== Activity ==
Restate the records in their entirety, word for word.

== Data for review ==
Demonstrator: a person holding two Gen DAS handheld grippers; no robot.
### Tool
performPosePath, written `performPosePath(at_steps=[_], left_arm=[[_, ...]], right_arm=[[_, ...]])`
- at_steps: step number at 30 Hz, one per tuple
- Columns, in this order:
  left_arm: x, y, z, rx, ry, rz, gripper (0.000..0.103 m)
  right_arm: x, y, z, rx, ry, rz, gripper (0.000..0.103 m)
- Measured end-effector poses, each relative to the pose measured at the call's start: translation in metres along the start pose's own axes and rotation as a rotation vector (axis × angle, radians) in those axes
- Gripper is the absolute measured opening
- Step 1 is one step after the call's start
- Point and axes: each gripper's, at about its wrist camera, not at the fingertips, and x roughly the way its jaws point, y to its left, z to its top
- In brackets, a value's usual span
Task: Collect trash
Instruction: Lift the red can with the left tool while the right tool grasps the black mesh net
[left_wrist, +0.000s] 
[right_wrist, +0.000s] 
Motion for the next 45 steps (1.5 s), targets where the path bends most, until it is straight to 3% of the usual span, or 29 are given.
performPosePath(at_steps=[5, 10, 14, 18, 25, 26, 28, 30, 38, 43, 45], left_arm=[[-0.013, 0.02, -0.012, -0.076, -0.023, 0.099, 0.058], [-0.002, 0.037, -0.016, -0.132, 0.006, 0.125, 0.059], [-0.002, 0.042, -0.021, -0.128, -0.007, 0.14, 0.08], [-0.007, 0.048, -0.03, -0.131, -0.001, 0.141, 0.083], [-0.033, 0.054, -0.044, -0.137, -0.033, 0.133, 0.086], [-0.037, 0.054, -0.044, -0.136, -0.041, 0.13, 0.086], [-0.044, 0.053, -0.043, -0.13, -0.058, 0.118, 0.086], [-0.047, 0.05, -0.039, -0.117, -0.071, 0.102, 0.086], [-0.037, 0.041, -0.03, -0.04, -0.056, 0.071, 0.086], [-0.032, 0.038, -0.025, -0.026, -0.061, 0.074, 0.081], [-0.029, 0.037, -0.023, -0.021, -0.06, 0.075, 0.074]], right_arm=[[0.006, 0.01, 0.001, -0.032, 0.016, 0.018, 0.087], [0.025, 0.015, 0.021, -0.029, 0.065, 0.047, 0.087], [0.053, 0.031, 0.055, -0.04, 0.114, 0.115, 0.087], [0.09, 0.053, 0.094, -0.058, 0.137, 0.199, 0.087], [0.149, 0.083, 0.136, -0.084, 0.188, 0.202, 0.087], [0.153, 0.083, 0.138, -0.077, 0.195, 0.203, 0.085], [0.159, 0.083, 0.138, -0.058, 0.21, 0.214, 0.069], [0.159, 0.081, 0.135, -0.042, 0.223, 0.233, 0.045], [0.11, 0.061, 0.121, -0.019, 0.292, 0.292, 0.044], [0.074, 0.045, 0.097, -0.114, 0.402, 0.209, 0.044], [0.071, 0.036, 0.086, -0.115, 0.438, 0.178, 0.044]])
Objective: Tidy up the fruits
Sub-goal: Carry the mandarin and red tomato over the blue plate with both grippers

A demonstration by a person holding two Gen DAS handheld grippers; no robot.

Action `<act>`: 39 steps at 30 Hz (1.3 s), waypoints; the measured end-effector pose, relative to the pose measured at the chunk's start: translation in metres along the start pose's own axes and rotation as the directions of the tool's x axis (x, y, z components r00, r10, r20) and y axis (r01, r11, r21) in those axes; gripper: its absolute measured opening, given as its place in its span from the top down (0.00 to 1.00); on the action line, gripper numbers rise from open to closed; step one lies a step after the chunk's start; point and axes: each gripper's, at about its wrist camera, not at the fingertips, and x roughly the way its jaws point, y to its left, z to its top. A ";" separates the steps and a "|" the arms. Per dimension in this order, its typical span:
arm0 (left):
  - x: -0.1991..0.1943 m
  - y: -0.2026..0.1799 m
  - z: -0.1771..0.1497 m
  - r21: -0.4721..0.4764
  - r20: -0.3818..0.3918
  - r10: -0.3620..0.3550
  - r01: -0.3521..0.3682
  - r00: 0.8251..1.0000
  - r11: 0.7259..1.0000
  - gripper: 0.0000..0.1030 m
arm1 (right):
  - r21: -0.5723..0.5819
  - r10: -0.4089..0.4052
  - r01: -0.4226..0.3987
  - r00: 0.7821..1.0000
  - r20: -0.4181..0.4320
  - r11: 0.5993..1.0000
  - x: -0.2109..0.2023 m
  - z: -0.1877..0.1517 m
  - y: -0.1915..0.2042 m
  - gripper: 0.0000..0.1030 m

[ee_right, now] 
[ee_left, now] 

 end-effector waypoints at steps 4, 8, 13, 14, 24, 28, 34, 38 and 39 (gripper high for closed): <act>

== Exercise answer ==
Demonstrator: a person holding two Gen DAS handheld grippers; no robot.
### Tool
performPosePath, written `performPosePath(at_steps=[_], left_arm=[[_, ...]], right_arm=[[_, ...]])`
- at_steps: step number at 30 Hz, one per tuple
- Columns, in this order:
  left_arm: x, y, z, rx, ry, rz, gripper (0.000..0.103 m)
  right_arm: x, y, z, rx, ry, rz, gripper (0.000..0.103 m)
- Measured end-effector poses, each relative to the pose measured at the call's start: translation in metres along the start pose's own axes and rotation as a rotation vector (axis × angle, radians) in those axes
- Gripper is the absolute measured opening
- Step 1 is one step after the call's start
- Point and axes: each gripper's, at about its wrist camera, not at the fingertips, and x roughly the way its jaws point, y to its left, z to its top
- In brackets, a value's usual span
Task: Collect trash
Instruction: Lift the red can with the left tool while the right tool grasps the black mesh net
[left_wrist, +0.000s] 
[right_wrist, +0.000s] 
Motion for the next 45 steps (1.5 s), targets where the path bends most, until it is straight to 3% of the usual span, or 29 are given.
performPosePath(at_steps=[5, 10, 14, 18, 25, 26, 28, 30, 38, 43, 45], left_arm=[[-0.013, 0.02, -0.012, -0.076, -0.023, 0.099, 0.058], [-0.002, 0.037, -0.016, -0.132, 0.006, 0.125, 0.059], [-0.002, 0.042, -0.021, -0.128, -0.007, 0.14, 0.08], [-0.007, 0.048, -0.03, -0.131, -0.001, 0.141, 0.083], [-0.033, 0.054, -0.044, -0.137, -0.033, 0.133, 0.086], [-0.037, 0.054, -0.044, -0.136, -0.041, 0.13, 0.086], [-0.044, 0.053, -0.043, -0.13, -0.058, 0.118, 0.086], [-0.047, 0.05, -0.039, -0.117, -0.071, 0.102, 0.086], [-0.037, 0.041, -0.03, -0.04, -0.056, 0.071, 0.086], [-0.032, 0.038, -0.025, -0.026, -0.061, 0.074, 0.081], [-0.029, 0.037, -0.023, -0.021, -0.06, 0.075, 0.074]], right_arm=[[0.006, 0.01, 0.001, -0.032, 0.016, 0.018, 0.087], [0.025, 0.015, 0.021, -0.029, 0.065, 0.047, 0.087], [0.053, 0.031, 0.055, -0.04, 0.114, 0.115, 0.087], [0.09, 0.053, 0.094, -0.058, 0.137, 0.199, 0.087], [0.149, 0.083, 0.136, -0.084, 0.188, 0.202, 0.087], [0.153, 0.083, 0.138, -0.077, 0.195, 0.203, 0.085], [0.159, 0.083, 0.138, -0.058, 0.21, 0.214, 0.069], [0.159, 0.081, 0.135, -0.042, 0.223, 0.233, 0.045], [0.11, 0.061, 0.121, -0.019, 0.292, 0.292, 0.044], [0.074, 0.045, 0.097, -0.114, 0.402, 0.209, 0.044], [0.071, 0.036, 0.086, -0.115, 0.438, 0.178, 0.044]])
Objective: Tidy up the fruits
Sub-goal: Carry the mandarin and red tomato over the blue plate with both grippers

A demonstration by a person holding two Gen DAS handheld grippers; no robot.

Action `<act>`: 39 steps at 30 Hz (1.3 s), waypoints; the measured end-effector pose, relative to the pose measured at the chunk's start: translation in metres along the start pose's own axes and rotation as the directions of the tool's x axis (x, y, z components r00, r10, r20) and y axis (r01, r11, r21) in those axes; gripper: its absolute measured opening, given as its place in its span from the top down (0.00 to 1.00); on the action line, gripper numbers rise from open to closed; step one lies a step after the chunk's start; point and axes: each gripper's, at about its wrist camera, not at the fingertips, and x roughly the way its jaws point, y to its left, z to its top. A ";" separates the steps and a "|" the arms. Per dimension in this order, its typical span:
arm0 (left):
  - x: -0.1991..0.1943 m
  - y: -0.2026..0.1799 m
  - z: -0.1771..0.1497 m
  - r21: -0.4721..0.4764
  - r20: -0.3818..0.3918
  - r10: -0.3620..0.3550
  - r01: -0.3521..0.3682
  - r00: 0.8251..1.0000
  - r11: 0.7259..1.0000
  - gripper: 0.0000..0.1030 m
arm1 (right):
  - r21: -0.5723..0.5819
  - r10: -0.4089..0.4052
  - r01: -0.4226..0.3987
  - r00: 0.7821..1.0000
  - r20: -0.4181..0.4320
  - r11: 0.5993..1.0000
  - x: -0.2109..0.2023 m
  - z: -0.1877..0.1517 m
  - y: -0.1915..0.2042 m
  - gripper: 0.0000..0.1030 m

[ee_right, now] 
[ee_left, now] 

 end-effector waypoints at steps 4, 8, 13, 14, 24, 28, 34, 38 and 39 (gripper high for closed): <act>

No more is needed for this exercise.